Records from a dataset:

■ ■ ■ ■ ■ ■ ■

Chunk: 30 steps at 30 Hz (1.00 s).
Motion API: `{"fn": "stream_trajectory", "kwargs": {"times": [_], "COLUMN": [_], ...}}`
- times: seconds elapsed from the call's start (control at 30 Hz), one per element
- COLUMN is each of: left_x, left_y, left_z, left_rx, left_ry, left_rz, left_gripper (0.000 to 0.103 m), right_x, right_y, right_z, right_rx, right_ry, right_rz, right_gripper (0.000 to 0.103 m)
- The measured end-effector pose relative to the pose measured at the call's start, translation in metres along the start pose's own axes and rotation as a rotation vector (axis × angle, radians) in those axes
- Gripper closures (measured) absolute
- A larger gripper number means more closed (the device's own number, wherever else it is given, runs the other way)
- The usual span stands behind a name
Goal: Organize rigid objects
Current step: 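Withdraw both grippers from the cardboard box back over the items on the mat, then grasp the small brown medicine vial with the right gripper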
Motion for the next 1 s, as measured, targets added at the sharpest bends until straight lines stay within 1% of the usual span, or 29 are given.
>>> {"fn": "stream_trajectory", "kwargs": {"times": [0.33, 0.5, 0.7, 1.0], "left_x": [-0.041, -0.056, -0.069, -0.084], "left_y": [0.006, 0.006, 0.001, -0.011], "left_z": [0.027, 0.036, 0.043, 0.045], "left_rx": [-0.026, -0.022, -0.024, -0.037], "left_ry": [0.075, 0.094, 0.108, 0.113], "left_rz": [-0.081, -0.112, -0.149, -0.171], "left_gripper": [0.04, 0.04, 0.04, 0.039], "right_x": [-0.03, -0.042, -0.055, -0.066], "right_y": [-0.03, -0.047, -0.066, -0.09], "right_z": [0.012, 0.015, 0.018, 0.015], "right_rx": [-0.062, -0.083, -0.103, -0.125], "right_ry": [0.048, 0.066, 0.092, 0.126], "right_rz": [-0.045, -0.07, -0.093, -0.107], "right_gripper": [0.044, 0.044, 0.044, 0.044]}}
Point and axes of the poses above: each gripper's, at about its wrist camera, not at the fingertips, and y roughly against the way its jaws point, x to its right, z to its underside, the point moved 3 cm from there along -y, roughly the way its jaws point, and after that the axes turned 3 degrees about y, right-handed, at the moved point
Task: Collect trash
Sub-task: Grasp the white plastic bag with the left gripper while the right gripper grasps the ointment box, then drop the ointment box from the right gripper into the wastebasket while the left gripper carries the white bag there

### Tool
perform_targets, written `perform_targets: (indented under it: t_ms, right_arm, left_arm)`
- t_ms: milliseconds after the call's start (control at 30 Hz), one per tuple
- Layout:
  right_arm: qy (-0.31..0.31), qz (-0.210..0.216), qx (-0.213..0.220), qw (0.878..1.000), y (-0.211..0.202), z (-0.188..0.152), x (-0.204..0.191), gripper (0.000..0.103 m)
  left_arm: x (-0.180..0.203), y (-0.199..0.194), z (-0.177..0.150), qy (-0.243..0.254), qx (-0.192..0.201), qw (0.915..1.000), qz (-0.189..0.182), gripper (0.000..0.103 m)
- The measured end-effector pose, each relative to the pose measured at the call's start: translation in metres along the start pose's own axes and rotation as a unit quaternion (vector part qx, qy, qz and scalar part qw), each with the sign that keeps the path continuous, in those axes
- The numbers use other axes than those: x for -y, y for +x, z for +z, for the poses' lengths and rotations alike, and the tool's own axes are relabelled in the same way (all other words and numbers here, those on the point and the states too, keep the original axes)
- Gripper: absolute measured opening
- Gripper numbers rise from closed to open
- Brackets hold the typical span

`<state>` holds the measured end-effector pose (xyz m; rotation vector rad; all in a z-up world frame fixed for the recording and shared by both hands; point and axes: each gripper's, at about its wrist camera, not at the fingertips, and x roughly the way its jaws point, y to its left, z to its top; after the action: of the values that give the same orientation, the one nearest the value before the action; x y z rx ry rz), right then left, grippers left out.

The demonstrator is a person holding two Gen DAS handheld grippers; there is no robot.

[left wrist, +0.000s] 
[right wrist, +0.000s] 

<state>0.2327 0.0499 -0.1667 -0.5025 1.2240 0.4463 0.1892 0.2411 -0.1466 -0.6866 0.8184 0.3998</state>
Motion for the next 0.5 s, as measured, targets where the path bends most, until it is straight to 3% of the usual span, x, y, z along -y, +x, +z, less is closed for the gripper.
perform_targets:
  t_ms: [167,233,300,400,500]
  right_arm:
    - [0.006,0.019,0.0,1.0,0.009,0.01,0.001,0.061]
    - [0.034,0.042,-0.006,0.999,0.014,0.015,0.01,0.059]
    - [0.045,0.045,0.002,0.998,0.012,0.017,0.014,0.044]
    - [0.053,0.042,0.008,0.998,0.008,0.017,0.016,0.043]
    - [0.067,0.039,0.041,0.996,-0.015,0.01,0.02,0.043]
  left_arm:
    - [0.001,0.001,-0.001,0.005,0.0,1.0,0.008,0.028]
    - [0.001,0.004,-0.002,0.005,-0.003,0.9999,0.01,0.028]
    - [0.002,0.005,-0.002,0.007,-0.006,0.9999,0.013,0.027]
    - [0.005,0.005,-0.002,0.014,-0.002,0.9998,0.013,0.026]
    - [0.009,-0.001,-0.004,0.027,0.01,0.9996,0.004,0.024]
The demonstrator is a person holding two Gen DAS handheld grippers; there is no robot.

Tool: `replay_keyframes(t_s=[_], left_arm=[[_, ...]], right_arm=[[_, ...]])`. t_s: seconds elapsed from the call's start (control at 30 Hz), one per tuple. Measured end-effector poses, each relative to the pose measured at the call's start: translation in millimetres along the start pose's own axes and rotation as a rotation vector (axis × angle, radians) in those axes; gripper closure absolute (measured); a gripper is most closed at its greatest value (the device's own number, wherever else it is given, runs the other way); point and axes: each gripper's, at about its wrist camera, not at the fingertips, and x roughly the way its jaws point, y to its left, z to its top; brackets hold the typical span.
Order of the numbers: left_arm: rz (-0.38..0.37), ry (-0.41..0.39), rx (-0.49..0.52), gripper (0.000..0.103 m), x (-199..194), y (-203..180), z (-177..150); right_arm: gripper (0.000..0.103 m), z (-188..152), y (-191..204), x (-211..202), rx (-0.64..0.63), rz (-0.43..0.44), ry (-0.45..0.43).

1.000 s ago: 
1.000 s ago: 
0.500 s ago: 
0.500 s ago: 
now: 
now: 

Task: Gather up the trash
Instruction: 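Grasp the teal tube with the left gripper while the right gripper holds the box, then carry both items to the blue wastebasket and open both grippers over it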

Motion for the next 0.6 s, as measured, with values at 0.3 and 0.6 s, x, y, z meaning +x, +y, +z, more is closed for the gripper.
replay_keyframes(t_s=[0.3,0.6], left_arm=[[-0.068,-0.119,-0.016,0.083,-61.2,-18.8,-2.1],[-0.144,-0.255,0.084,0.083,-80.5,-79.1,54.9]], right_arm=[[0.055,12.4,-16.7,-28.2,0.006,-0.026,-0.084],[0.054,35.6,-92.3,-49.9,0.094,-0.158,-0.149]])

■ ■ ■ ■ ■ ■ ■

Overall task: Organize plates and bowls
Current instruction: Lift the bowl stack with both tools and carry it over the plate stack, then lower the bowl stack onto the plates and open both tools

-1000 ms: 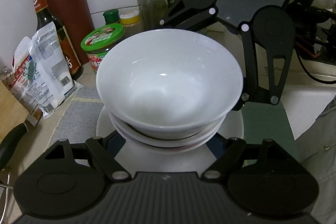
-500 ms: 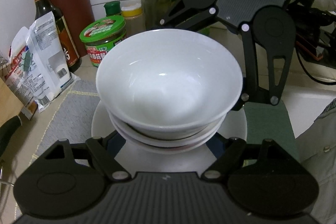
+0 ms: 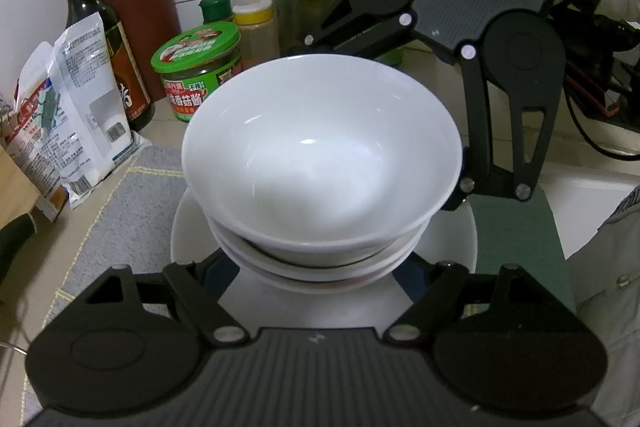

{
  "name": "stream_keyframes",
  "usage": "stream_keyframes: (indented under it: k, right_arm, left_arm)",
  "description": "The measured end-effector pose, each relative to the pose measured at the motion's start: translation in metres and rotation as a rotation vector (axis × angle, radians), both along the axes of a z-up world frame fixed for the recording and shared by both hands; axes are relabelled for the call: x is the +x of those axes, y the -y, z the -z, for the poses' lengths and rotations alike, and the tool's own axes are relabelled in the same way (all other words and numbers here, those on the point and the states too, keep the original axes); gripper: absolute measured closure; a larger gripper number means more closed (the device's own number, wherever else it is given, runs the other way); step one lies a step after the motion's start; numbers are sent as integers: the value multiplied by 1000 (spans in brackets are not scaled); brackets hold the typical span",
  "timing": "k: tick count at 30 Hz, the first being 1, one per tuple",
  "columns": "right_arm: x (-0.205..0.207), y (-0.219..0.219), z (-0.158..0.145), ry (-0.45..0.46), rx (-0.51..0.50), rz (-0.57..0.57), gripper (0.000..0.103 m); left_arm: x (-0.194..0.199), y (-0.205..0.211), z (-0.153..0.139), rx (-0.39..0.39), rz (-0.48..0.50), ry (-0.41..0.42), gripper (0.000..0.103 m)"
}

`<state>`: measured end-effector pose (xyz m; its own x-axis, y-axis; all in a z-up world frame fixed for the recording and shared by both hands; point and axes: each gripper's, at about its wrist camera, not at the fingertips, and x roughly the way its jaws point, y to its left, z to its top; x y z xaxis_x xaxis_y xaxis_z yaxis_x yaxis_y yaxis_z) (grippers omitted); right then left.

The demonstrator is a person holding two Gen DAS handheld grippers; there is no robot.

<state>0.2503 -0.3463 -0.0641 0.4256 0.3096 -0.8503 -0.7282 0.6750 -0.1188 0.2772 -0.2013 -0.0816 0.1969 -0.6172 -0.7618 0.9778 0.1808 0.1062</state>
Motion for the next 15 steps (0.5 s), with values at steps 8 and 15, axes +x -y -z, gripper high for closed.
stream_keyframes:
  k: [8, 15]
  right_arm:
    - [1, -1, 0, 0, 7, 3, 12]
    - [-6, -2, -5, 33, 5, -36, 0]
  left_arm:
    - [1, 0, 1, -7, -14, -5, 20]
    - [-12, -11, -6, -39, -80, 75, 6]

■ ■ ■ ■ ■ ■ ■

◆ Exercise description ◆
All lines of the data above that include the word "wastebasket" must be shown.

◆ Solution to this exercise ◆
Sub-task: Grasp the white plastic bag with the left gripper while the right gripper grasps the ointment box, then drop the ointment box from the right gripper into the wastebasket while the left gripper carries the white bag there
Instruction: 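Grasp the teal tube with the left gripper while the right gripper holds the box, then carry both items to the blue wastebasket and open both grippers over it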

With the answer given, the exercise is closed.